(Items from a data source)
##########
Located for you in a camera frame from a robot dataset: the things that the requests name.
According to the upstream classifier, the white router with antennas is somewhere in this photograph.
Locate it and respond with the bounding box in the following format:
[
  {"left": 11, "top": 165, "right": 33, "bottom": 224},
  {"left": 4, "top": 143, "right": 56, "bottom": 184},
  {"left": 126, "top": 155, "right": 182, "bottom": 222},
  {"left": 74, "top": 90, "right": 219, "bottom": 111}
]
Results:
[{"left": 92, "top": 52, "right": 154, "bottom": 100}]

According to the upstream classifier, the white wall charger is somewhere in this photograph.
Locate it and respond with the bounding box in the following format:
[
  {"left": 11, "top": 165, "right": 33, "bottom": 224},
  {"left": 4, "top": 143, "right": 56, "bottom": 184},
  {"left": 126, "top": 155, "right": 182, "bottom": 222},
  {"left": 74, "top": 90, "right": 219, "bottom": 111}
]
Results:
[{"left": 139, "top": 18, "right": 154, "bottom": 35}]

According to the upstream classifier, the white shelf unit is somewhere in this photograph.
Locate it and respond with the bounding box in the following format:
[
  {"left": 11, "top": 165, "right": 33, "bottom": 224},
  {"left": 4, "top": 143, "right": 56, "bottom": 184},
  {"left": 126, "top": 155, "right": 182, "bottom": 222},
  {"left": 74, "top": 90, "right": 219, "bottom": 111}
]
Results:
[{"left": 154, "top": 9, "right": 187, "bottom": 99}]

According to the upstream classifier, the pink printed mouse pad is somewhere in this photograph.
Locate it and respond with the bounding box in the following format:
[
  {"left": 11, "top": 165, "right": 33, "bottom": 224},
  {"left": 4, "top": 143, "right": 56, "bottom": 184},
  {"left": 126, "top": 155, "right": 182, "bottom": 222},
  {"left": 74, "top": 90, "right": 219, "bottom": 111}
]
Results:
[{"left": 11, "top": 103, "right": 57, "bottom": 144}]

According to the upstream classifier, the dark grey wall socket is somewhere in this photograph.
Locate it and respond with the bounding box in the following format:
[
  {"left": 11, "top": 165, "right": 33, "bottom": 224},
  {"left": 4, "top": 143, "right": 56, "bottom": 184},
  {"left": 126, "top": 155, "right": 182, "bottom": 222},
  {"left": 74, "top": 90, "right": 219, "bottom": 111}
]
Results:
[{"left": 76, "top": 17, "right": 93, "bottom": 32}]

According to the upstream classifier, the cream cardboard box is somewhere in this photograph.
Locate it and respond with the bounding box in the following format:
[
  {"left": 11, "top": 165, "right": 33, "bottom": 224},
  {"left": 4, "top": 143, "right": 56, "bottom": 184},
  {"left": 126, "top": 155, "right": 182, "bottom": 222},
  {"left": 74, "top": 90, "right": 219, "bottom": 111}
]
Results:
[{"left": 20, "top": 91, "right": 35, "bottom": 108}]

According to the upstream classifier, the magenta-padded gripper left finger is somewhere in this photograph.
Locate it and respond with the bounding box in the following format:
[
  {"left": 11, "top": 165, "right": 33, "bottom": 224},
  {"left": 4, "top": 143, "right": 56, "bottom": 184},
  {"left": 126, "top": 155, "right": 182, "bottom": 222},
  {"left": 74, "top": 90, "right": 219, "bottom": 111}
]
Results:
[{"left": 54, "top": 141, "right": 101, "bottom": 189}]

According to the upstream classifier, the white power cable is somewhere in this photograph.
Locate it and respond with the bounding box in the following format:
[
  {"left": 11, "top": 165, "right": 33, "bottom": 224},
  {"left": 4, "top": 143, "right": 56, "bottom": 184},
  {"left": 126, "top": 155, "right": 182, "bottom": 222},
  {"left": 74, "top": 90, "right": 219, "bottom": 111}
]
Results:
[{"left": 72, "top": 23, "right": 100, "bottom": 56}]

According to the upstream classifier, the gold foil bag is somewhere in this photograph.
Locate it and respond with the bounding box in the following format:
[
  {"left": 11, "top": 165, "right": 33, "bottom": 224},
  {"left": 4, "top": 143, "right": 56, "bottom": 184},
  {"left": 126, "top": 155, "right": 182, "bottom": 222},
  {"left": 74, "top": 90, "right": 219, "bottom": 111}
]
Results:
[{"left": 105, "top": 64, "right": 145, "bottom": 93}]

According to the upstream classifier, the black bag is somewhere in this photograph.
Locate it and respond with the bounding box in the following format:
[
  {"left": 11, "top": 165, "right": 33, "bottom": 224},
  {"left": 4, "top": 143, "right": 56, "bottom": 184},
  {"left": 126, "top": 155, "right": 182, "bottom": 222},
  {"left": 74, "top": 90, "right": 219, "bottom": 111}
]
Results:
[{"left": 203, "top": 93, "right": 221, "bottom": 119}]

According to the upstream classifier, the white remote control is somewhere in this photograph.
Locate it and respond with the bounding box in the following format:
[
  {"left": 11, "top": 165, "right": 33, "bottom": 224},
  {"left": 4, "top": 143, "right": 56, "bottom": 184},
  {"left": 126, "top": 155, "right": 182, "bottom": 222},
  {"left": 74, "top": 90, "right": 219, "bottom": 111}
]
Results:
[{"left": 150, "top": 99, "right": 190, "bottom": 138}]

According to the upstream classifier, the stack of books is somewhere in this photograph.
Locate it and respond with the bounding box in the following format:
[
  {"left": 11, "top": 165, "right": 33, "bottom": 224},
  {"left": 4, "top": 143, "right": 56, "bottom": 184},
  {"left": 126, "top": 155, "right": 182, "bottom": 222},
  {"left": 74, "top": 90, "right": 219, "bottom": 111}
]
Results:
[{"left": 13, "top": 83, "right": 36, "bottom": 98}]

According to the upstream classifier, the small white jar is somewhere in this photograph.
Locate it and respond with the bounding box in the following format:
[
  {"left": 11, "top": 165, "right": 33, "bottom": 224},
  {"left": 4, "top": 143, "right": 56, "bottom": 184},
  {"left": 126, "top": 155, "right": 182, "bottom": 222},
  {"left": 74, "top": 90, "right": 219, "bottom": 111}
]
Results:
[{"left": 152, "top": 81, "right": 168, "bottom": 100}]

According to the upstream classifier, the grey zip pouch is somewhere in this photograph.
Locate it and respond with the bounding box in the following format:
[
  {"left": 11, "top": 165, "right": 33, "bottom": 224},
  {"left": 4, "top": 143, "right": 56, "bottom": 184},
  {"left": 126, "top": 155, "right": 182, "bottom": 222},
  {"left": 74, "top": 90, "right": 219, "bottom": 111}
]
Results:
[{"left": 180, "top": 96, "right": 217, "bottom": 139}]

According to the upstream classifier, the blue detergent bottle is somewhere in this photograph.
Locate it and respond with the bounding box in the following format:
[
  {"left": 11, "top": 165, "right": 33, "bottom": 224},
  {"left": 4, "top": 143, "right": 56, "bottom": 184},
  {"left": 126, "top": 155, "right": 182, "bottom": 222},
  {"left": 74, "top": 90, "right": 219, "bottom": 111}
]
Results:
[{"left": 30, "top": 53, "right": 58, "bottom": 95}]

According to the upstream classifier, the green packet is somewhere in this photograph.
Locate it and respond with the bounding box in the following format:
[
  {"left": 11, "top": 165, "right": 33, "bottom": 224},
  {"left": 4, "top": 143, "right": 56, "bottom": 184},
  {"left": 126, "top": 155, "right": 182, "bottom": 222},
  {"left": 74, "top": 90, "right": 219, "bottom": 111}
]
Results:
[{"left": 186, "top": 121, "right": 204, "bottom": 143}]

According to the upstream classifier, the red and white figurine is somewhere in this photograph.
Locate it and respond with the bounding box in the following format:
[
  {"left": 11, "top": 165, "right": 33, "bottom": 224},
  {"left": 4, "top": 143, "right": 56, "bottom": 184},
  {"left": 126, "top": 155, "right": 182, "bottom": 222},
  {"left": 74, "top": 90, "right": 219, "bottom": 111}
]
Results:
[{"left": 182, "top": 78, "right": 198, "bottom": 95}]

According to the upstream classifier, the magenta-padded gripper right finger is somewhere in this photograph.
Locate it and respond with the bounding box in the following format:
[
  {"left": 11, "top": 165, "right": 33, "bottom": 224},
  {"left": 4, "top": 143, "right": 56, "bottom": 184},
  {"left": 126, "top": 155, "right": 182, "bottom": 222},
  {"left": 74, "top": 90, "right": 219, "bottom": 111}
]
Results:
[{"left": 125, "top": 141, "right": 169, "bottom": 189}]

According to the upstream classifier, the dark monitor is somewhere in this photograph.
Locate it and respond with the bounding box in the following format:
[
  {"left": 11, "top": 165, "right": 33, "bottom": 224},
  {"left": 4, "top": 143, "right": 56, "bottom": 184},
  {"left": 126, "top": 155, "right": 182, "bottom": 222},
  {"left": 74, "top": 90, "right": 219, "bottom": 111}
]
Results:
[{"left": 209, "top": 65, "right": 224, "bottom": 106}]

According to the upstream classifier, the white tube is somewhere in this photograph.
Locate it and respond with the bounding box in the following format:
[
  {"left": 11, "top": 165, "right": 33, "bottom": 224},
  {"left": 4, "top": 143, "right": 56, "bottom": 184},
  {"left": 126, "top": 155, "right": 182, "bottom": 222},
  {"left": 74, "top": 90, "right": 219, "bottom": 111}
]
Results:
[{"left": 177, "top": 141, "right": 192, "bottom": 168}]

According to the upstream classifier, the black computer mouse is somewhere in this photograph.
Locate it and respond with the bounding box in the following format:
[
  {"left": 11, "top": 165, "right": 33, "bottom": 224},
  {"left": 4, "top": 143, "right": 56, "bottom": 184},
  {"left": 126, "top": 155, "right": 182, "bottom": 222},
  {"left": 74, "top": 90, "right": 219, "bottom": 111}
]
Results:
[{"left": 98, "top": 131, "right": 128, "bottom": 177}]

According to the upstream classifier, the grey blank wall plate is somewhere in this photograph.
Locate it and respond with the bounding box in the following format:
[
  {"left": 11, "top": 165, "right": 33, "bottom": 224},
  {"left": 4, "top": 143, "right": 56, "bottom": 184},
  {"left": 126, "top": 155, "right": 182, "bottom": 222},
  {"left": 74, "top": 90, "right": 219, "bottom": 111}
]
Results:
##########
Tally the lines above in which the string "black" occurs, and give the total with nothing added.

◆ Output of the task: 2